See Florentii Wigorniensis monachi Chronicon ex chronicis, &c., ed. B. Thorpe (London, 1848-1849).
LYONS, EDMUND LYONS, Baron (1790-1858), British admiral, was born at Burton, near Christchurch, Hampshire, on the 21st of November 1790. He entered the navy, and served in the Mediterranean, and afterwards in the East Indies, where in 1810 he won promotion by distinguished bravery. He became post-captain in 1814, and in 1826 commanded the “Blonde” frigate at the blockade of Navarino, and took part with the French in the capture of Kasteo Morea. Shortly before his ship was paid off in 1835 he was knighted. From 1840 till 1853 Lyons was employed on the diplomatic service, being successively minister to Greece, Switzerland and Sweden. On the outbreak of the war with Russia he was appointed second in command of the British fleet in the Black Sea under Admiral Dundas, whom he succeeded in the chief command in 1854. As admiral of the inshore squadron he had the direction of the landing of the troops in the Crimea, which he conducted with marvellous energy and despatch. According to Kinglake, Lyons shared the “intimate counsels” of Lord Raglan in regard to the most momentous questions of the war, and toiled, with a “painful consuming passion,” to achieve the object of the campaign. His principal actual achievements in battle were two—the support he rendered with his guns to the French at the Alma in attacking the left flank of the Russians, and the bold and brilliant part he took with his ship the “Agamemnon” in the first bombardment of the forts of Sebastopol; but his constant vigilance, his multifarious activity, and his suggestions and counsels were much more advantageous to the allied cause than his specific exploits. In 1855 he was created vice-admiral; in June 1856 he was raised to the peerage with the title of Baron Lyons of Christchurch. He died on the 23rd of November 1858.
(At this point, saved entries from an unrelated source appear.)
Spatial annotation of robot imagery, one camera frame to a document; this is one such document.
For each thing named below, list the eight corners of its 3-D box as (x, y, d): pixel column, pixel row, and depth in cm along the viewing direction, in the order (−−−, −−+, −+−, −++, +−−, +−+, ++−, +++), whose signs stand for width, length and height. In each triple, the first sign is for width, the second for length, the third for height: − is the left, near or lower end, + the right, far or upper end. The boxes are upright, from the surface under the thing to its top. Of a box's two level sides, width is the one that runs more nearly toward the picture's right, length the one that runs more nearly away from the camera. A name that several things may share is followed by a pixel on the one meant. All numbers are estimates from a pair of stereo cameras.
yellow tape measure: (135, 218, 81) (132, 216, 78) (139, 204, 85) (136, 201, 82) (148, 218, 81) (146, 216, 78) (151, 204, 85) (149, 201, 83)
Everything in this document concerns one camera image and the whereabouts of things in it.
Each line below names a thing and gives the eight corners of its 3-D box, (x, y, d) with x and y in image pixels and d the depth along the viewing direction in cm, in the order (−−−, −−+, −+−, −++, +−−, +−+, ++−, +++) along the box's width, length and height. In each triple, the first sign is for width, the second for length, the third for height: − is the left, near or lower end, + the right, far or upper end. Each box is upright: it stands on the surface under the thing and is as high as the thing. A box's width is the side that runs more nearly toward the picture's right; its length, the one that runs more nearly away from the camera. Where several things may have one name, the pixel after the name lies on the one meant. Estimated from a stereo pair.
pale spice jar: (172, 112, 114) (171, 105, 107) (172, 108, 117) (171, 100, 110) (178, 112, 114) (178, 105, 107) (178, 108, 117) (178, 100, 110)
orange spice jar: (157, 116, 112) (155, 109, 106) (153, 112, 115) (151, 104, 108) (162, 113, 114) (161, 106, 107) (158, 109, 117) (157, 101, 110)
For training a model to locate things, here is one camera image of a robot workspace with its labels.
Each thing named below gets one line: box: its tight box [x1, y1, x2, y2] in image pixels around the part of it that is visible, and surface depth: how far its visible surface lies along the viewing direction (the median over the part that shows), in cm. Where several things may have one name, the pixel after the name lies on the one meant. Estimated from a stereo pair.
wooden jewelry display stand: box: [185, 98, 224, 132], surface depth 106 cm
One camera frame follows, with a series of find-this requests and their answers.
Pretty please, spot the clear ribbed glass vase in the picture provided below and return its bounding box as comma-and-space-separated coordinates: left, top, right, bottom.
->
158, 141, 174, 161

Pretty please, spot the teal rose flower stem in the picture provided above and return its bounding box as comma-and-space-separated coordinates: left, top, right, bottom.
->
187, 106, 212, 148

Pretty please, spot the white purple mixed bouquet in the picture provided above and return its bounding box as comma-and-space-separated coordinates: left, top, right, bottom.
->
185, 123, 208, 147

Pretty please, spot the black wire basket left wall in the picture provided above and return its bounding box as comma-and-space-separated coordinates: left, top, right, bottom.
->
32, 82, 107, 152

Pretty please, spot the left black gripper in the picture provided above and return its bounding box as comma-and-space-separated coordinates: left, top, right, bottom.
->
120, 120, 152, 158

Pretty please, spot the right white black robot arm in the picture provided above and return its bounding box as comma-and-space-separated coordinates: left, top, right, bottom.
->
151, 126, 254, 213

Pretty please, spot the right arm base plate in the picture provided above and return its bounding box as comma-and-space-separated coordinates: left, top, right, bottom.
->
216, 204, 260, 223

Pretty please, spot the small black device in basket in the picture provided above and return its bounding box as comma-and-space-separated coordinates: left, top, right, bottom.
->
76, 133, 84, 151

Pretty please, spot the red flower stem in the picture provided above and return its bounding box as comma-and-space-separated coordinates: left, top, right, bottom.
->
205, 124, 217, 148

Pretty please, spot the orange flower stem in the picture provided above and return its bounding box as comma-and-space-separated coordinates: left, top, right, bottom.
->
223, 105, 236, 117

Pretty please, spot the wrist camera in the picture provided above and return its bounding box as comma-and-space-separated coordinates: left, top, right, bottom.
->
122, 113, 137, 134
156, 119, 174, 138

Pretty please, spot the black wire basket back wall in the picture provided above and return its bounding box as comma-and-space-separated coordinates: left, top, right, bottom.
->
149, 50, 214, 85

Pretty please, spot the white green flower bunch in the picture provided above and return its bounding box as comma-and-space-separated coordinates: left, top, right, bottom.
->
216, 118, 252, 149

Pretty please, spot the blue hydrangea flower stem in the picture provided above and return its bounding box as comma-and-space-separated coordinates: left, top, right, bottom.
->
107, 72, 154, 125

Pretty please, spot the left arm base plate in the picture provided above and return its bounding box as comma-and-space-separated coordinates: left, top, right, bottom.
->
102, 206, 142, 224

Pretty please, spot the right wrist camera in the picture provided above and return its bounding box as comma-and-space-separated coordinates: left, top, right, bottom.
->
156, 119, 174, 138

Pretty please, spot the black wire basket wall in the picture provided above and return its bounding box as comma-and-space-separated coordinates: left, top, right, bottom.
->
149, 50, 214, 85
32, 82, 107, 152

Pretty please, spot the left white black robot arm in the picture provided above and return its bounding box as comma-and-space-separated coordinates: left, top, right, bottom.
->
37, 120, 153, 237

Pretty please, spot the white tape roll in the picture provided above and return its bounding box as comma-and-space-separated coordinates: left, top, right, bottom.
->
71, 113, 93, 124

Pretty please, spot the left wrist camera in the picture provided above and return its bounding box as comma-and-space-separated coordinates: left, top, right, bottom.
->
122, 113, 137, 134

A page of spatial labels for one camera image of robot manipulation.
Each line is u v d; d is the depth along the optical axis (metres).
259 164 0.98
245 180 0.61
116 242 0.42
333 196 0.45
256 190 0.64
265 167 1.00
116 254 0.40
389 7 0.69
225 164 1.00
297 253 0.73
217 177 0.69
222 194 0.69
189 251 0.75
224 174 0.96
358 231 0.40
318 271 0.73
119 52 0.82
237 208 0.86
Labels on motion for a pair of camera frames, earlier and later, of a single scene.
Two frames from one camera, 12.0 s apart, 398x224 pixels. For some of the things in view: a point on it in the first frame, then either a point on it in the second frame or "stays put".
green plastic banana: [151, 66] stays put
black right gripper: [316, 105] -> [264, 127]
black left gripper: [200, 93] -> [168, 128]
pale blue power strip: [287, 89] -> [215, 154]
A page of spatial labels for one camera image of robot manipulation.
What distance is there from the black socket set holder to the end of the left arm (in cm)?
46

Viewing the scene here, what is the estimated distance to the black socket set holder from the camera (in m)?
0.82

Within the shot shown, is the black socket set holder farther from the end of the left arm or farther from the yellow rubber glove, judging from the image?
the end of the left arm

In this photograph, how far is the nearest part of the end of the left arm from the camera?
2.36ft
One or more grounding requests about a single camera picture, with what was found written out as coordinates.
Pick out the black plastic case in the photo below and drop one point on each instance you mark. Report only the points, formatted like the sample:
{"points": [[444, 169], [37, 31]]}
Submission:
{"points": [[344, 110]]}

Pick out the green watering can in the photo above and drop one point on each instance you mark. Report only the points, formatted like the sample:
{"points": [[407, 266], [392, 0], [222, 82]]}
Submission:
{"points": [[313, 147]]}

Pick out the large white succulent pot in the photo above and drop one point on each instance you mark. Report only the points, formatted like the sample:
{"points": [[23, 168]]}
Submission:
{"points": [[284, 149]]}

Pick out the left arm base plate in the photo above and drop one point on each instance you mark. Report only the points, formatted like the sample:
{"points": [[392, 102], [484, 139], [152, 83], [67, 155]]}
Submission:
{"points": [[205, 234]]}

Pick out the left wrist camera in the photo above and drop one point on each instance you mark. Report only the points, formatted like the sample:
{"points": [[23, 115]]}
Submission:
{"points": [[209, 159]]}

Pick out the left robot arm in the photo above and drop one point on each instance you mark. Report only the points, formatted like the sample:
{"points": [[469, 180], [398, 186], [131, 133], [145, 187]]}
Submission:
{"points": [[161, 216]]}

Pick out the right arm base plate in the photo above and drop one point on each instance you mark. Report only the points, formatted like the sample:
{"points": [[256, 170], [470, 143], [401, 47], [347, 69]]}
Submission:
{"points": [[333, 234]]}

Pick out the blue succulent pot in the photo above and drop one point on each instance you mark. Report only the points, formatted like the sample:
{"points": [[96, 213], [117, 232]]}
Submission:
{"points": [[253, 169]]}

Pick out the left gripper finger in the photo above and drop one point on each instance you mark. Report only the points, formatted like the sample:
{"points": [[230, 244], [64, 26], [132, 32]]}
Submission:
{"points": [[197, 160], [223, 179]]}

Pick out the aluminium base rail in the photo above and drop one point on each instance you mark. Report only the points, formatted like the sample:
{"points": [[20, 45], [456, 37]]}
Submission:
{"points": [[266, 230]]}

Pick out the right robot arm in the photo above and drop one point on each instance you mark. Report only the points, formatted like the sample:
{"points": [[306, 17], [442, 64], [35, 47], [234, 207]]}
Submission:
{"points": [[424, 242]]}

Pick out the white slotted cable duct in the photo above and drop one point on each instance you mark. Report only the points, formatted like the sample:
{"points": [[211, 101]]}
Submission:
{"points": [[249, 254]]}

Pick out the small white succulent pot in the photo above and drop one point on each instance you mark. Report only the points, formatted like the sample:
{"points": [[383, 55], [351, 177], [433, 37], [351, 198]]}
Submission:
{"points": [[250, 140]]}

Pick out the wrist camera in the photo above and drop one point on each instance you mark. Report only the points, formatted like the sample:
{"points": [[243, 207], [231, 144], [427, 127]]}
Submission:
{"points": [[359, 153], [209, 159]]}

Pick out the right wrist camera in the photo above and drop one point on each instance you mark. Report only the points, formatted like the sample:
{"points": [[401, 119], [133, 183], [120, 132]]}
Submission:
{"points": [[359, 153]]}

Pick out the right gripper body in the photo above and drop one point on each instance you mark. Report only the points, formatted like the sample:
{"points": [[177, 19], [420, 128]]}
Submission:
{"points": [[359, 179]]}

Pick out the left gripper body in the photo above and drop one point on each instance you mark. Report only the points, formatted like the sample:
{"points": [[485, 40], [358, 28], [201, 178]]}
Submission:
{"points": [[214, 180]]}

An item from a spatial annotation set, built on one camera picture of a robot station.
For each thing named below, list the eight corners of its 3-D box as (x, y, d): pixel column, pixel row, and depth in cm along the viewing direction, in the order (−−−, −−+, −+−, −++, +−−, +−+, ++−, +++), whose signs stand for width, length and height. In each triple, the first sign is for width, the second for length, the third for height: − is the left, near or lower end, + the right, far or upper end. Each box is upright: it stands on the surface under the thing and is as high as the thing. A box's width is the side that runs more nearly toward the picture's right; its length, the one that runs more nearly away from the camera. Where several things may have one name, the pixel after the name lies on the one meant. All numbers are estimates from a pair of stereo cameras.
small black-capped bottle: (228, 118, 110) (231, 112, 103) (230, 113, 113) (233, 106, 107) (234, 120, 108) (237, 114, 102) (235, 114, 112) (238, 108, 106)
See Adam S. Eardley-Wilmot, R. N., Life of Lord Lyons (1898).
LYONS, RICHARD BICKERTON PEMELL LYONS, 1st Earl (1817-1887), British diplomatist, son of the preceding, was born at Lymington on the 26th of April 1817. He entered the diplomatic service, and in 1859-1864 was British minister at Washington, where, after the outbreak of the Civil War, the extremely important negotiations connected with the arrest of the Confederate envoys on board the British mail-steamer “Trent” devolved upon him. After a brief service at Constantinople, he succeeded Lord Cowley at the Paris embassy in 1867. In the war of 1870 he used his best efforts as a mediator, and accompanied the provisional government to Tours. He continued to hold his post with universal acceptance until November 1887. He died on the 5th of December 1887, when the title became extinct.
LYONS (Fr. Lyon), a city of eastern France, capital of the department of Rhône, 315 m. S.S.E. of Paris and 218 m. N. by W. of Marseilles on the Paris-Lyon railway. Pop. (1906) town, 430,186; commune, 472,114. Lyons, which in France is second only to Paris in commercial and military importance, is situated at the confluence of the Rhone and the Saône at an altitude of 540 to 1000 ft. above sea-level. The rivers, both flowing south, are separated on the north by the hill on which lies the populous working quarter of Croix-Rousse, then by the narrow tongue of land ending in the Perrache Quarter. The peninsula thus formed is over 3 m. long and from 650 to 1000 yds. broad. It is traversed lengthwise by the finest streets of the city, the rue de la République, the rue de l’Hôtel de Ville, and the rue Victor Hugo. Where it enters Lyons the Saône has on its right the faubourg of Vaise and on its left that of Serin, whence the ascent is made to the top of the hill of Croix-Rousse. Farther on, its right bank is bordered by the scarped heights of Fourvière, St Irénée, Ste Foy, and St Just, leaving room only for the quays and one or two narrow streets; this is the oldest part of the city. The river sweeps in a semicircle around this eminence (410 ft. above it), which is occupied by convents, hospitals and seminaries, and has at its summit the famous church of Notre-Dame de Fourvière, the resort of many thousands of pilgrims annually.